A famosa frase ‘It’s the economy, stupid’, do estrategista político James Carville, na época da primeira campanha presidencial de Bill Clinton, continua valendo para quase tudo na vida. As grandes decisões têm, na maioria das vezes, sempre um fundamento econômico. E agora, com os números exorbitantes de demissões nas redações dos Estados Unidos, e como resultado a falta de repórteres para apurar as informações, a mídia impressa norte-americana está tomando decisões que podem mudar por completo os valores básicos do jornalismo.
Três principais diários do sul da Flórida resolveram unir forças, ao invés de competir pela informação em primeira mão.

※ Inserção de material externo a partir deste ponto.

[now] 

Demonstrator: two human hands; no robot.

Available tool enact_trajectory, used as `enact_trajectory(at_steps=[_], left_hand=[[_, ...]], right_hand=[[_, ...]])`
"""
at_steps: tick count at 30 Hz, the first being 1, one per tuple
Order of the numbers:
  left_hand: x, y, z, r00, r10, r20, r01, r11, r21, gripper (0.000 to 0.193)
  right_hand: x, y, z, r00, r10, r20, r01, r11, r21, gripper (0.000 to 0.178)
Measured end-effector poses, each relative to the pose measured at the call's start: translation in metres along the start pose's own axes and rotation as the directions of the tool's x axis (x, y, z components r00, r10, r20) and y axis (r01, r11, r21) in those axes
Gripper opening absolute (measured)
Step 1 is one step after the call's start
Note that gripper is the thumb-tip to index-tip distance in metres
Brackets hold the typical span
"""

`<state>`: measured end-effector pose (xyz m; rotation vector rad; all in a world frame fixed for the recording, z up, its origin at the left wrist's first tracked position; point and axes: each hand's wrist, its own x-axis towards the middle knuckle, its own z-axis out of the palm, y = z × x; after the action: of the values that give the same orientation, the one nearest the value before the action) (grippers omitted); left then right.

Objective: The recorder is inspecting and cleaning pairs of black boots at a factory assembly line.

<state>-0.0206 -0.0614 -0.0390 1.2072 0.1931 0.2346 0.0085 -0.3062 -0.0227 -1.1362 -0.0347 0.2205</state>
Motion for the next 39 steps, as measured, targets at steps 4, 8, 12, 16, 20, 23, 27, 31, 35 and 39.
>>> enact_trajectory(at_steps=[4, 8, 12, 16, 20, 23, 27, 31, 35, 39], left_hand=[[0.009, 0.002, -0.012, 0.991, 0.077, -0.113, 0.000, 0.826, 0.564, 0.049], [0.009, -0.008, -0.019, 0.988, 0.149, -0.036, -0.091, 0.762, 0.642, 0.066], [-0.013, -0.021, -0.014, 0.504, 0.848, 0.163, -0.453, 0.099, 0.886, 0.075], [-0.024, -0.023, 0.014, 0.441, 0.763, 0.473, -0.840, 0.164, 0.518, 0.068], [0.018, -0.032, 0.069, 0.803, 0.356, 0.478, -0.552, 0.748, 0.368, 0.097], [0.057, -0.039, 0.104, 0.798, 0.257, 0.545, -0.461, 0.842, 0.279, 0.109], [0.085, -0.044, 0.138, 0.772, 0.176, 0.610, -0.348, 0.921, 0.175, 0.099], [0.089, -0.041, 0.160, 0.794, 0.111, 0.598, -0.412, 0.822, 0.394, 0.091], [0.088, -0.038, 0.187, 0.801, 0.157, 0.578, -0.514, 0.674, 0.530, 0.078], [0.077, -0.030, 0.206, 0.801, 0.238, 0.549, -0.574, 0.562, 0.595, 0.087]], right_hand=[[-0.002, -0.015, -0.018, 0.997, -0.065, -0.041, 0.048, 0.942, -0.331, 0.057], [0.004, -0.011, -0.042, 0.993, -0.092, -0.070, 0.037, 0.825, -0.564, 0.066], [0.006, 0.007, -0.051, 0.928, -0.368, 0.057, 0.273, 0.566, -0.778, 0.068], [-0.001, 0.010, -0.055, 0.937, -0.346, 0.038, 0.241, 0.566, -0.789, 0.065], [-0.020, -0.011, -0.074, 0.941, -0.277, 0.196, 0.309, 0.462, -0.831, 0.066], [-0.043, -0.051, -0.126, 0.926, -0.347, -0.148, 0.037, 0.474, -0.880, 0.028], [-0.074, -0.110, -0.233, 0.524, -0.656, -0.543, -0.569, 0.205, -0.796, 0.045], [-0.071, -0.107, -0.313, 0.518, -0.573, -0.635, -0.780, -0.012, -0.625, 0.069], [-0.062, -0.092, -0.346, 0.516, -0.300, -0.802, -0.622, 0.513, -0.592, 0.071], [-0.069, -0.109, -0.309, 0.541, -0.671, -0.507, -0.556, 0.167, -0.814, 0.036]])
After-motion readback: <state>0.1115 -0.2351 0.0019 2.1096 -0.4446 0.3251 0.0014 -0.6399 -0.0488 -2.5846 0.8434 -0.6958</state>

O Miami Herald (condado de Miami Dade), o Sun-Sentinel (condado de Broward) e o Palm Beach Post (condado de Palm Beach) anunciaram no último fim de semana que estão iniciando uma experiência de três meses em que vão compartilhar notícias rotineiras. Isso quer dizer que um jornal vai publicar matéria produzida pelo outro, como se fosse tirado de uma agência de notícias.
O objetivo declarado é poder disponibilizar mais o tempo dos repórteres para que possam se aprofundar em matérias que exijam mais investigação. Justo, em teoria, mas na prática parece uma proposta arriscada. Vai contra a regra número 1 na economia: quanto maior a oferta, maior a procura. Se o próprio repórter se contenta com notícia de terceiros, repetida e copiada, diminuindo assim a oferta da informação, a procura, que já anda quase inexistente na era da internet e do fácil acesso à informação, vai desaparecer por completo, o que pode representar o fim dos impressos norte-americanos.

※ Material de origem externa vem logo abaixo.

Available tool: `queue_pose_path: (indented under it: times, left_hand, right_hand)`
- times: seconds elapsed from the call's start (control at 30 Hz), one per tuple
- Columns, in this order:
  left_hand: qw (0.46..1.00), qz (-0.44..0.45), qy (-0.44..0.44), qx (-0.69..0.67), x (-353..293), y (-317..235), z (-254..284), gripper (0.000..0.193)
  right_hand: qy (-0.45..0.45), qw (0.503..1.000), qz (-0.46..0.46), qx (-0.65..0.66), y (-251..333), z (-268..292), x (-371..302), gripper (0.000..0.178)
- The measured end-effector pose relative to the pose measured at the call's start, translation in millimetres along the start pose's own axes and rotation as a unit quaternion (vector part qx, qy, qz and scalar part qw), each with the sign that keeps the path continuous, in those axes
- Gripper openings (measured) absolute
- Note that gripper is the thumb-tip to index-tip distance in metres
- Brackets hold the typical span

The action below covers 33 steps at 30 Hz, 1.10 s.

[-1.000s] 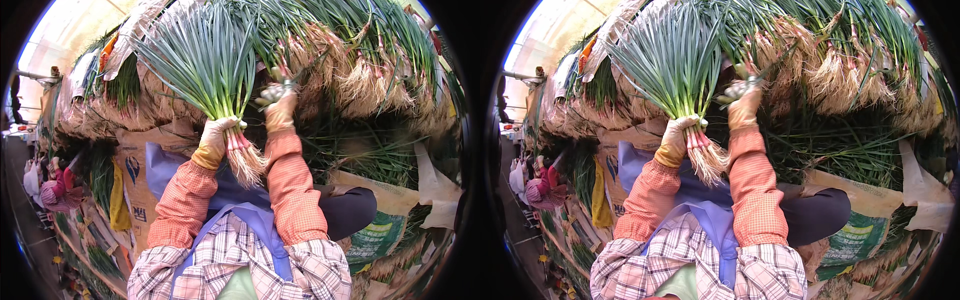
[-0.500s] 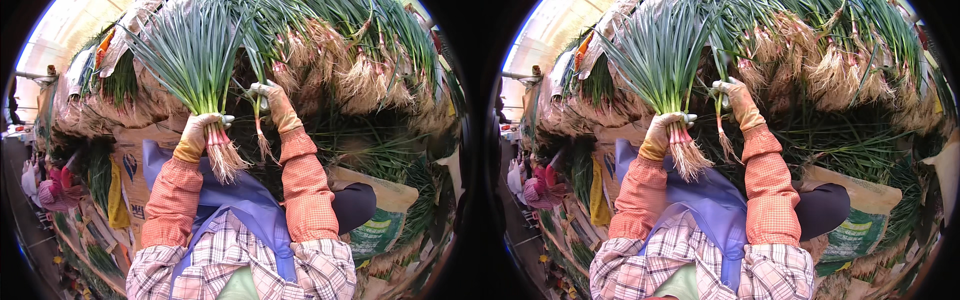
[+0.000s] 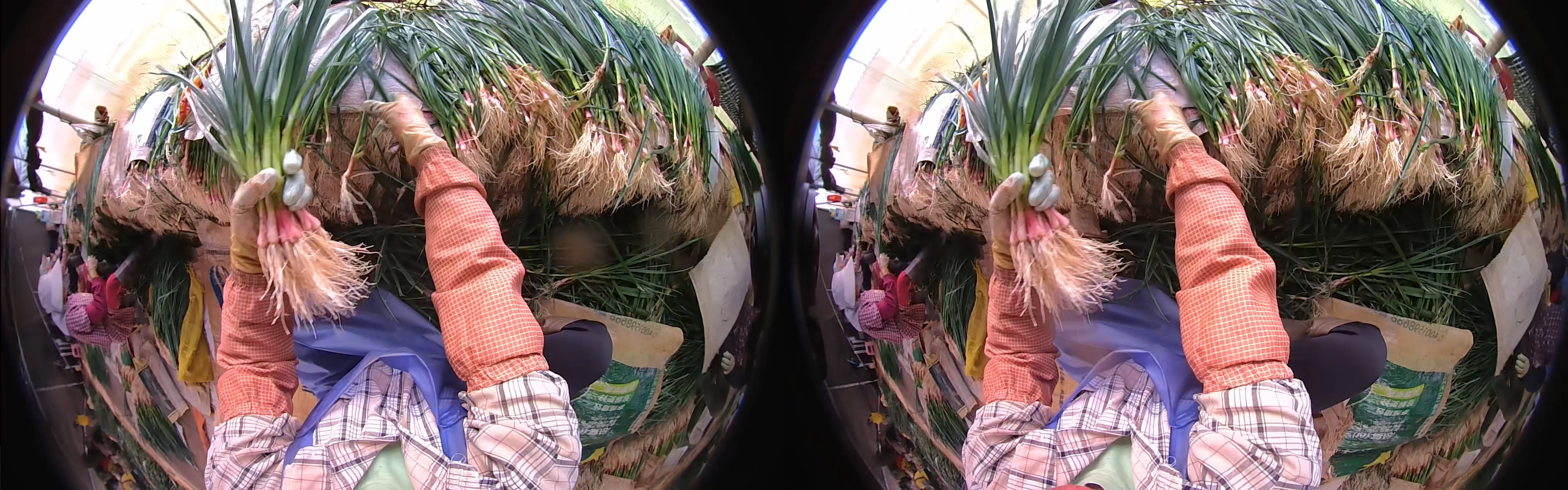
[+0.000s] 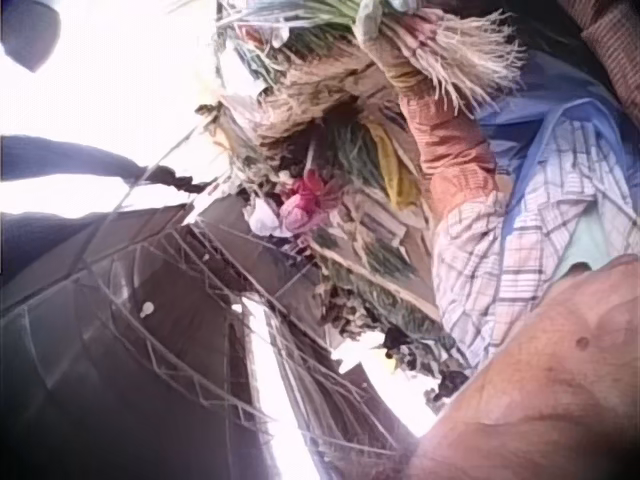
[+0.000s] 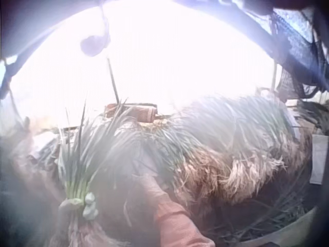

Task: The person gathers green onions from a large pile, aligns the roots, and ties them into bundles using a rubber band. The person repeats this process, creating multiple bundles and placing them aside.

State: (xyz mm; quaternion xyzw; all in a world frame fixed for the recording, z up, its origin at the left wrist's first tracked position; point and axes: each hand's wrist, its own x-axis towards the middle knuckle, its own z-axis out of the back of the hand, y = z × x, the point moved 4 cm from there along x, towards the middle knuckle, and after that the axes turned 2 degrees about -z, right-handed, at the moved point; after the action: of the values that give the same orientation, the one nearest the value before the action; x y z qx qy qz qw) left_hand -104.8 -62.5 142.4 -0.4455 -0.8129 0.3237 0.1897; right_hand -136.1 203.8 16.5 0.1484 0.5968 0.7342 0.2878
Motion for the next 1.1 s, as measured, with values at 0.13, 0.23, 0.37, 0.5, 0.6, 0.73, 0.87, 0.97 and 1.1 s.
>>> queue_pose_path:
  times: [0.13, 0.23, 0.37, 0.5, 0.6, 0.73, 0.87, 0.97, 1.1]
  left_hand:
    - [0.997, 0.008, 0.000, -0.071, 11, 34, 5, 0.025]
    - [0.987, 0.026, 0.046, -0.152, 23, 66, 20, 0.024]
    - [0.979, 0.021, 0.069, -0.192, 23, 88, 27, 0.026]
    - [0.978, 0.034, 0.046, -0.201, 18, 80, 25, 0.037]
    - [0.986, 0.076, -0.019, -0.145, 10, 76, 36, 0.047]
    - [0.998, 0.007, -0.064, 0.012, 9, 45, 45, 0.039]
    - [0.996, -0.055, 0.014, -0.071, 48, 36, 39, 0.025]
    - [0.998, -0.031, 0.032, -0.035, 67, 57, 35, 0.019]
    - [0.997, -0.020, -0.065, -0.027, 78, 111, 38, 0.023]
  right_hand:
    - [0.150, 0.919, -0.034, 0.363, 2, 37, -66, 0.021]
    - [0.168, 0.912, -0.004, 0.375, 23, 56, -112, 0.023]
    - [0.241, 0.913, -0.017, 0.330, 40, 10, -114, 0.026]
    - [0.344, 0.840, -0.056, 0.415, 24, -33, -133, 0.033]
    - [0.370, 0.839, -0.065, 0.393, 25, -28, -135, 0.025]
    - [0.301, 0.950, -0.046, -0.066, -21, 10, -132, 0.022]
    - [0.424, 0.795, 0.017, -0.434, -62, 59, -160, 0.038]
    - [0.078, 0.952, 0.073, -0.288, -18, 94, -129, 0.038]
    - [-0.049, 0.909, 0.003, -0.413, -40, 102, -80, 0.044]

Exclusividade de informações
A busca pela informação exclusiva, diferenciada, sempre fez parte do orgulho do jornalista. O que vai acontecer se o repórter dos jornais diários passar a ser um revisor? Isso já acontece muito no caso de tradução. Matérias apuradas e escritas por repórteres do Miami Herald, por exemplo, muitas vezes são publicadas em espanhol por El Nuevo Herald. Um repórter custa mais do que um tradutor, que não sai da escrivaninha. Mas o lar do repórter é a rua. Amigos, amigos, negócios à parte.
A transparência dos fatos, hoje em dia na internet, leva a uma competição saudável, que força o jornalista tradicional a correr atrás da notícia com ainda mais afinco, senão vai perder espaço para o jornalista amador e o cívico – um termo cada vez mais usado nos Estados Unidos em vez de jornalista-cidadão. (De fato, já há muito jornalista tradicional está optando pelo jornalismo cívico devido à liberdade sem censura que ele oferece no mundo virtual, mas esse é um assunto para um próximo artigo.)
Não acredito que um acordo para compartilhar matérias entre jornais concorrentes traga resultados positivos para um meio que já está passando por uma depressão talvez sem volta. As redações norte-americanas estão tentando se reinventar para sobreviver aos desafios gerados pela convergência das mídias. Mas compartilhar matéria entre jornais rivais para evitar um colapso econômico ainda maior dos veículos de comunicação pode acabar em suicídio coletivo, num fim precoce dos diários norte-americanos.
A vida do Quarto Poder depende da exclusividade e heterogeneidade das informações, que vêm com a competição assídua pela busca à notícia, e da liberdade de uma imprensa diversificada e divergente, não limitada a uma reportagem para cada três jornais cobrindo uma imensa área de um estado como a Flórida.